→ **PROBLEM STATEMENT**
Retrieve every line from the records in which the word "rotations" occurs.

○ ○ ○ ○

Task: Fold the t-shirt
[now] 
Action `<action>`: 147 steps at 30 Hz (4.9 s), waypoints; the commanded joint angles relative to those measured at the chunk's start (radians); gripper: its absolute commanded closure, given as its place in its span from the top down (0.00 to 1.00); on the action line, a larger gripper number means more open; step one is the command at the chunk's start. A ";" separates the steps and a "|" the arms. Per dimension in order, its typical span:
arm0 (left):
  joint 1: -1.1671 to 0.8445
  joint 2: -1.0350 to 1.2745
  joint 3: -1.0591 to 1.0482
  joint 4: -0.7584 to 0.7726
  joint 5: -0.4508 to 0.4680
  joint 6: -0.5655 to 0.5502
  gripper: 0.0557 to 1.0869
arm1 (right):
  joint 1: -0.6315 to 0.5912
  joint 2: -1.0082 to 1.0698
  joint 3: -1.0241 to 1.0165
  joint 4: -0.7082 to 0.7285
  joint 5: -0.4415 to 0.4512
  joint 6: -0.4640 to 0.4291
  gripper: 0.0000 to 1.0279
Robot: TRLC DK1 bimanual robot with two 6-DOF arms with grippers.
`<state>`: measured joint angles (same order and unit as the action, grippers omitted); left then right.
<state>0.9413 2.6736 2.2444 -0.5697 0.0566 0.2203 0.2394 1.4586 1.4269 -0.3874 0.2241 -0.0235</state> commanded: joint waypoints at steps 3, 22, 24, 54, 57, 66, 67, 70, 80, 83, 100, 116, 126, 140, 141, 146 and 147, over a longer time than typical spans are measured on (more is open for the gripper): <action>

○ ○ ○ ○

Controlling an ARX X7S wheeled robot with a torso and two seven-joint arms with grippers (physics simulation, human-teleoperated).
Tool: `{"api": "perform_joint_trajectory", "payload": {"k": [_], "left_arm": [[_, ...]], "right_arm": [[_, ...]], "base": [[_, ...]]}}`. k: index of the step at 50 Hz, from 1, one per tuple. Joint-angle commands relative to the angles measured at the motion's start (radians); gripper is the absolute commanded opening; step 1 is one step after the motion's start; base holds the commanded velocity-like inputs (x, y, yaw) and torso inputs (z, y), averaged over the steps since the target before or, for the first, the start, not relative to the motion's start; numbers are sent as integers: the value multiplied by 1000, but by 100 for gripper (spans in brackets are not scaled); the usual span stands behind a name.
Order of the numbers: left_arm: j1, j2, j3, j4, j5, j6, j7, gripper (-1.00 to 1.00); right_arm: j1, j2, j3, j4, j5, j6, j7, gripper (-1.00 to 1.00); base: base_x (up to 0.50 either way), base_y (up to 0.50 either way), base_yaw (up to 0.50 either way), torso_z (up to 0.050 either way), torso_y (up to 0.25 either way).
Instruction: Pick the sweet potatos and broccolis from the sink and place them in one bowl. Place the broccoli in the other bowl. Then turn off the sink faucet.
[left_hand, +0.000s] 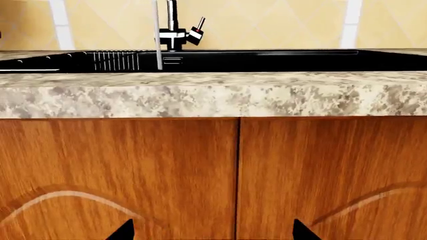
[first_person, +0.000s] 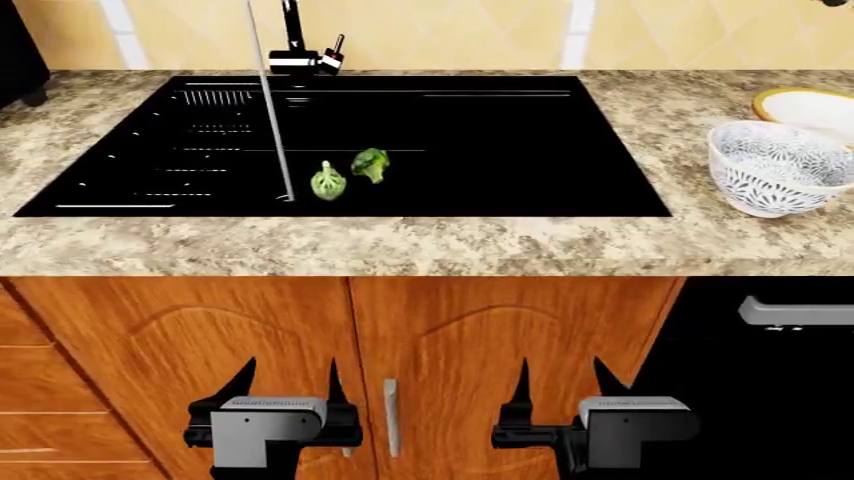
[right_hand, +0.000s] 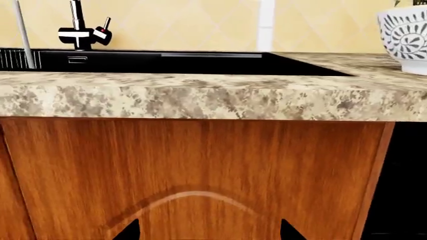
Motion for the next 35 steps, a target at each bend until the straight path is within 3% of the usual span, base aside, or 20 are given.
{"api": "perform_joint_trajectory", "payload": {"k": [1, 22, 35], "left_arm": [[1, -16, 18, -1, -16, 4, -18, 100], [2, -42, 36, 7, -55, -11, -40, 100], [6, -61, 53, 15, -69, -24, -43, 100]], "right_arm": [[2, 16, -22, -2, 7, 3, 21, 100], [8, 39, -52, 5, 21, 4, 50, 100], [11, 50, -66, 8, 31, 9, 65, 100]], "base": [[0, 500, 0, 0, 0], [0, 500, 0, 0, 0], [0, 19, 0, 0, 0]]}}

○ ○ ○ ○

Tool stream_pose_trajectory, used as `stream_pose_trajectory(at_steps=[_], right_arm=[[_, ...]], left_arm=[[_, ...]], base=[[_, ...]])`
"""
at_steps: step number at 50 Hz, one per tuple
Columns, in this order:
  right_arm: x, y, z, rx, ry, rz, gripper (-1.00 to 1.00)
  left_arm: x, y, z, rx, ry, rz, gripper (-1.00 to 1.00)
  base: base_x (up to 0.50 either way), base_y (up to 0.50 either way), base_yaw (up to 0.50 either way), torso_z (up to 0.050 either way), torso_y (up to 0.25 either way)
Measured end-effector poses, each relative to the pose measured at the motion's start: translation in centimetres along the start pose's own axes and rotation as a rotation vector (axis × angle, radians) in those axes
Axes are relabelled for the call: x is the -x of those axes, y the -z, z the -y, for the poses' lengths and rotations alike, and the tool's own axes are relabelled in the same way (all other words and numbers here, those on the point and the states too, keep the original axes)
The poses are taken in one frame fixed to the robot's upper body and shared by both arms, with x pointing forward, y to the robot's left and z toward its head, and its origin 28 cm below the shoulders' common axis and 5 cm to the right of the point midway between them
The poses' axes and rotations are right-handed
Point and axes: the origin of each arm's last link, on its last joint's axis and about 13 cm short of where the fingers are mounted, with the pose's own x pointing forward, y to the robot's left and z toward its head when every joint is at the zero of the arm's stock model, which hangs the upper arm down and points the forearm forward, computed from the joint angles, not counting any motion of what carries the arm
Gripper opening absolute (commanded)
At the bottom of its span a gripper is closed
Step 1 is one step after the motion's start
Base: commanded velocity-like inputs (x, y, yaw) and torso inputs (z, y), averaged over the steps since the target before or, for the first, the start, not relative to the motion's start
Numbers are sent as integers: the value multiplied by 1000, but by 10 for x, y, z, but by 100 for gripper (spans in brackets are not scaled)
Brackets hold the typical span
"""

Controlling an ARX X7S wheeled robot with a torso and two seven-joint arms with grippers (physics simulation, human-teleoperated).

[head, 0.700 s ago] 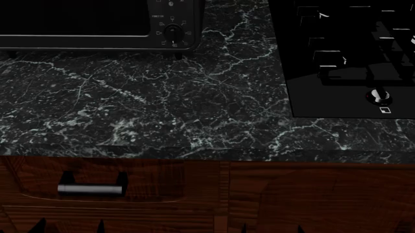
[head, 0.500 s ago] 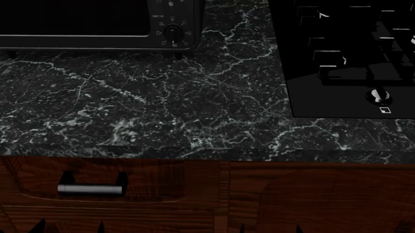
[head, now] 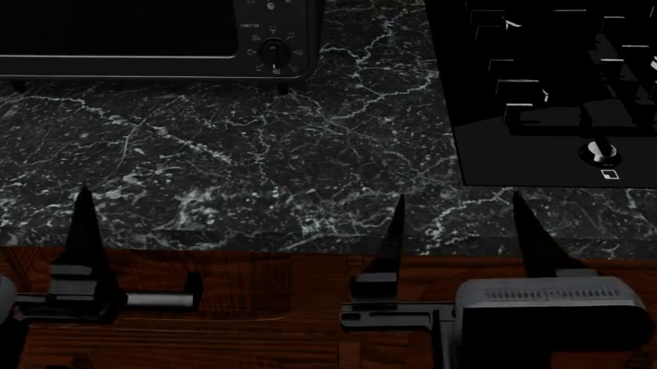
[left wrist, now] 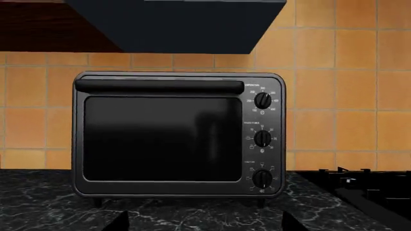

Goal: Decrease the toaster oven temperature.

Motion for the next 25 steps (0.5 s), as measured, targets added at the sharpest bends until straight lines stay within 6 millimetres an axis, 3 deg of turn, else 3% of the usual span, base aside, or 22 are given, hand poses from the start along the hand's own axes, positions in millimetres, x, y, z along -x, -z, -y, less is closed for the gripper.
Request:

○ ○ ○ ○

→ **EXERCISE ANSWER**
Axes are relabelled for the call: x is the -x of those axes, y the -z, z the -y, for the poses' lengths and rotations alike, and the tool's own axes are relabelled in the same way (all other words and numbers here, those on the point and the states too, keep the original axes)
The poses' axes and rotations are right-handed

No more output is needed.